TASK INSTRUCTIONS> Where does the string "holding" appear in the records? Copy every line that contains it.

ENTRIES SUPPLIED>
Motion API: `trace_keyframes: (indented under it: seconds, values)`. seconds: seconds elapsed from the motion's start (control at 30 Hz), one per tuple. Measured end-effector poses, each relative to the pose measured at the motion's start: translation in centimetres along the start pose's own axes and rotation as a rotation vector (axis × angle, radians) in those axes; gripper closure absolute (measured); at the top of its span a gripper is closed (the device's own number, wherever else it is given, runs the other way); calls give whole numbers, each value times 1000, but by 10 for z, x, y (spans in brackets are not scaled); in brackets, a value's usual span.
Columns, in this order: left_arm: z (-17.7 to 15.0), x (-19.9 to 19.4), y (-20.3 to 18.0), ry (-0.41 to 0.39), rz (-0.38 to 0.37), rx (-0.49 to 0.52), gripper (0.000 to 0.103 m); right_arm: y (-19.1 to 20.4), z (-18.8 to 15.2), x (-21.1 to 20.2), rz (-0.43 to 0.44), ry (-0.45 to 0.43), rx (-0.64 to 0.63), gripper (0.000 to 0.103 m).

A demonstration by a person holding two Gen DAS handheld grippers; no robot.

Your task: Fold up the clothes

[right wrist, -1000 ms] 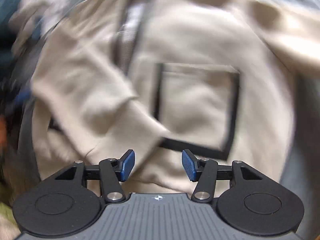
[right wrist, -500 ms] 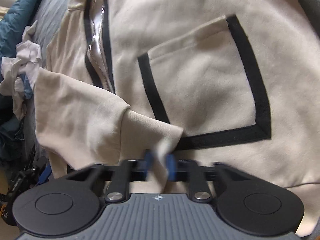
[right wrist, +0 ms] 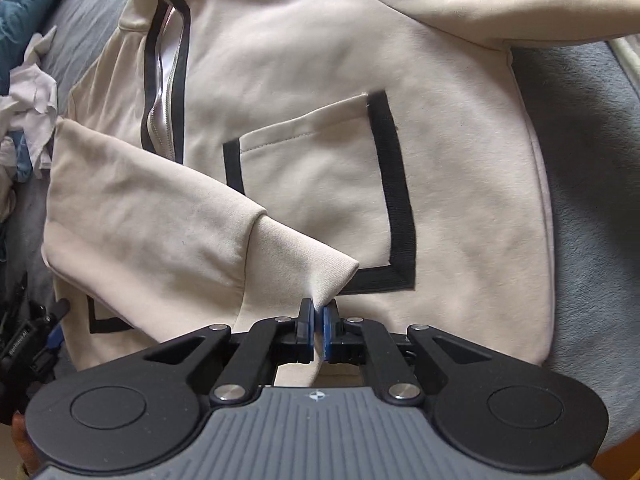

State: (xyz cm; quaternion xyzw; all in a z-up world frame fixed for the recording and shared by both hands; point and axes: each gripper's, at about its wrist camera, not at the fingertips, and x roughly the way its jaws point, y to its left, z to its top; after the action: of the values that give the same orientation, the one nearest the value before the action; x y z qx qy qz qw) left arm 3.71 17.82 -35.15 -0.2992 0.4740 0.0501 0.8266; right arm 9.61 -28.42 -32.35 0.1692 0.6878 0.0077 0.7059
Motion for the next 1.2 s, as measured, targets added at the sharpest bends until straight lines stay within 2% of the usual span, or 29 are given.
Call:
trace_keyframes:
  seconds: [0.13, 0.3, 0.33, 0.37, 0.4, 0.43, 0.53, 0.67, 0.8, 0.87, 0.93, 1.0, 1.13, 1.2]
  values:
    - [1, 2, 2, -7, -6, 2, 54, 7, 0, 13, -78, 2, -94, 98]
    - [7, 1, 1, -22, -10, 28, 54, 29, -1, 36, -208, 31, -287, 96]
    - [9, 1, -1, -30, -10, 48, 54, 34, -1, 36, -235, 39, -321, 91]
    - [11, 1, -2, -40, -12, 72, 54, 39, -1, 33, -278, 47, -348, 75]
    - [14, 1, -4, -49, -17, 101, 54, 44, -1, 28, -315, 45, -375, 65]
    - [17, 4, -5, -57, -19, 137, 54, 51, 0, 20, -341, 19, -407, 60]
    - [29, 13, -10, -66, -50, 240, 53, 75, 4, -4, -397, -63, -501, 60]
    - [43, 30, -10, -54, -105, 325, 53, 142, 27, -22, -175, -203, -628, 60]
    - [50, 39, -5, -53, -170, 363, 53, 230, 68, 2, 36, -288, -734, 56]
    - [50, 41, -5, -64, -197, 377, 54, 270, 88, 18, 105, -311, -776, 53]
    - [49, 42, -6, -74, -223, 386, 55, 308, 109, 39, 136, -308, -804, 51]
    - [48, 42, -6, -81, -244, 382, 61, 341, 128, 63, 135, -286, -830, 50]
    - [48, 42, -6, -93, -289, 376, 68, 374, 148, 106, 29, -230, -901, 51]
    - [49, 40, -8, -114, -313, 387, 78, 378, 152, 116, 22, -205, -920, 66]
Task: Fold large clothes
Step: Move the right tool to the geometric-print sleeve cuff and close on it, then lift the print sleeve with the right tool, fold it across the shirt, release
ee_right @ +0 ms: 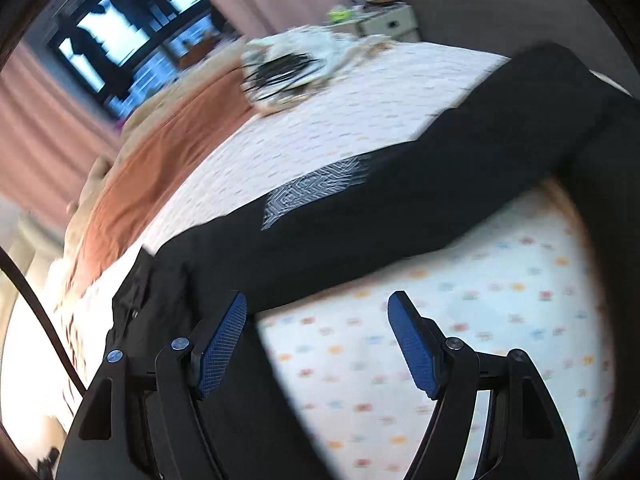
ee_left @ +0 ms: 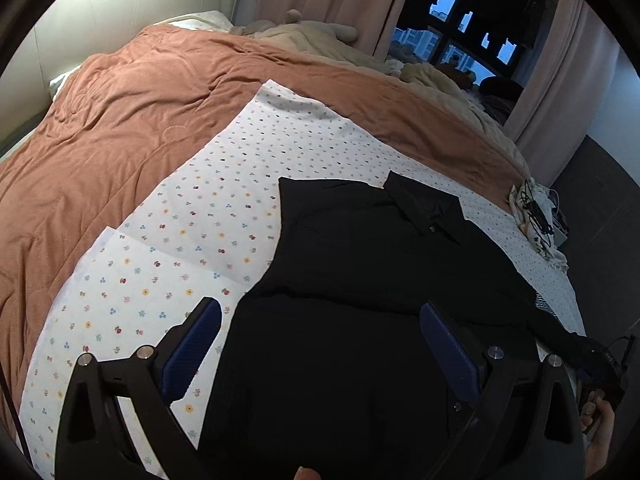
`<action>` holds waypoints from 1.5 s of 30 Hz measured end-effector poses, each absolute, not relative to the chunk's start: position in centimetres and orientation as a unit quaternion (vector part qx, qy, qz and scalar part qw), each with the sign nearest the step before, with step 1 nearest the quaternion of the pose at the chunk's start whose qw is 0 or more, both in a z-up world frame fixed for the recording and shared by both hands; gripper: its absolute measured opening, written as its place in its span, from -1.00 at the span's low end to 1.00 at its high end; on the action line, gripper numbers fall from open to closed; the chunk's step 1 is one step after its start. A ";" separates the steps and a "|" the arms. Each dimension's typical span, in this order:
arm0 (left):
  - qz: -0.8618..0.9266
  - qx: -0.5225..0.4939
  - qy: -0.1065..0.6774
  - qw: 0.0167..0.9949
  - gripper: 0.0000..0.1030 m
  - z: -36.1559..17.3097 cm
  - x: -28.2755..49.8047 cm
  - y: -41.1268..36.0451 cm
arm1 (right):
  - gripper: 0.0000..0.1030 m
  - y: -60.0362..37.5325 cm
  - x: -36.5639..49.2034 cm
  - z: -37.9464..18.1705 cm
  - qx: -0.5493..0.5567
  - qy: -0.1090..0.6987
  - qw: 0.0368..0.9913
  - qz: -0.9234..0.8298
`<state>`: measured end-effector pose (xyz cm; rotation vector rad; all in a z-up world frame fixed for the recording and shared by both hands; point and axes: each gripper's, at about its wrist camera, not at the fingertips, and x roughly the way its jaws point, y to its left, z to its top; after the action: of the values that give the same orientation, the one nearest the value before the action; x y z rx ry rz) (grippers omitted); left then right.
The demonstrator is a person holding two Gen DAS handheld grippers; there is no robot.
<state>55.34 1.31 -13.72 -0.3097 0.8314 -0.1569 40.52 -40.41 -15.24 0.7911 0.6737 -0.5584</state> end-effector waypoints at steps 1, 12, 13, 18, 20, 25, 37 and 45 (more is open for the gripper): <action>-0.081 -0.152 0.402 0.899 0.97 -13.7 55.1 1.1 | 0.40 -40.9 39.7 -15.3 0.381 0.312 0.828 -0.269; -0.082 -0.134 0.422 0.893 0.97 -15.3 54.4 1.3 | 0.25 -44.3 36.1 -16.7 0.418 0.280 0.797 -0.334; -0.082 -0.136 0.425 0.891 0.97 -15.5 54.4 1.4 | 0.20 -44.4 36.2 -16.6 0.417 0.280 0.797 -0.334; -0.071 -0.143 0.440 0.884 0.97 -16.5 54.8 2.1 | -0.14 -44.8 37.9 -17.3 0.395 0.278 0.805 -0.344; -0.066 -0.145 0.442 0.883 0.97 -16.5 54.9 2.4 | -0.51 -45.2 38.1 -17.6 0.389 0.272 0.809 -0.347; -0.063 -0.154 0.441 0.882 0.97 -16.2 55.2 2.7 | -1.00 -44.7 37.8 -16.6 0.386 0.229 0.831 -0.331; -0.092 -0.193 0.426 0.879 0.97 -14.4 55.1 2.9 | -1.00 -33.1 39.1 -5.7 0.341 0.125 0.910 -0.202; -0.082 -0.216 0.413 0.881 0.97 -13.7 54.9 5.2 | -1.00 -24.2 41.1 -1.8 0.319 0.115 0.934 -0.114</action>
<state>54.94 5.21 -13.75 -0.4511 0.8612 -0.1715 41.14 -24.21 -1.84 0.6528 0.2347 -0.2326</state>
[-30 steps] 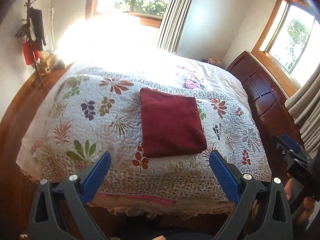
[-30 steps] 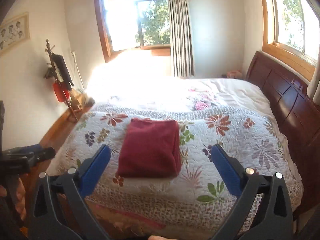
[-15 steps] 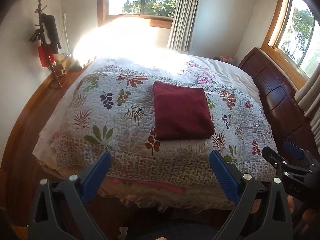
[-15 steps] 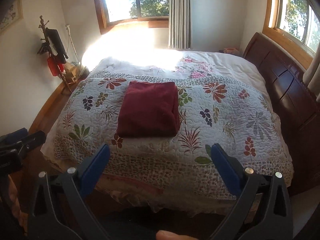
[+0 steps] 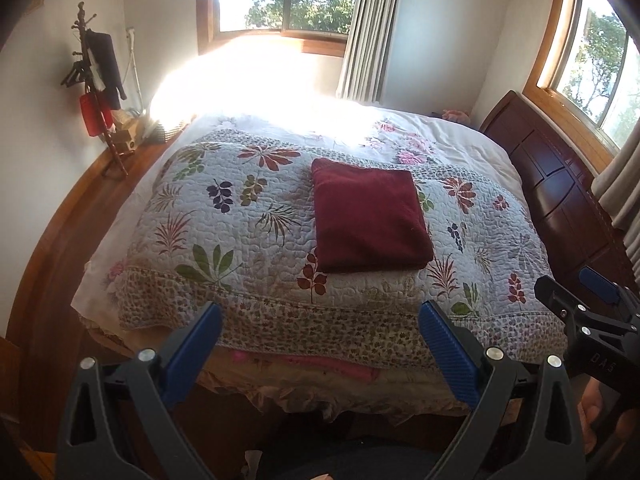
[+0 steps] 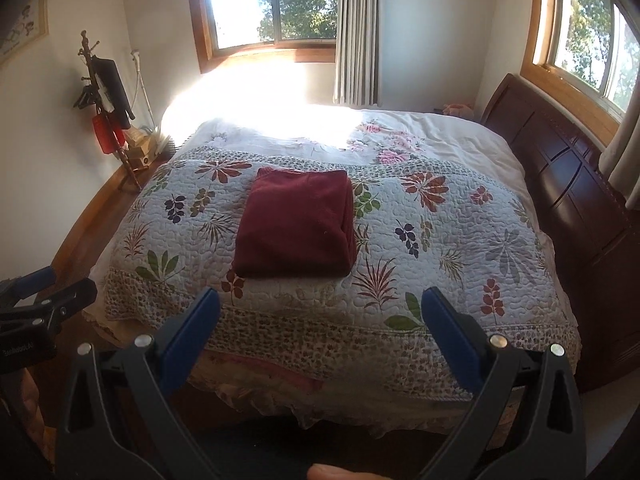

RESPONSE BELOW>
A demonstration by a person holding two Gen DAS handheld grippers; no robot.
The demonstrator is a person holding two Gen DAS handheld grippers; there is no robot.

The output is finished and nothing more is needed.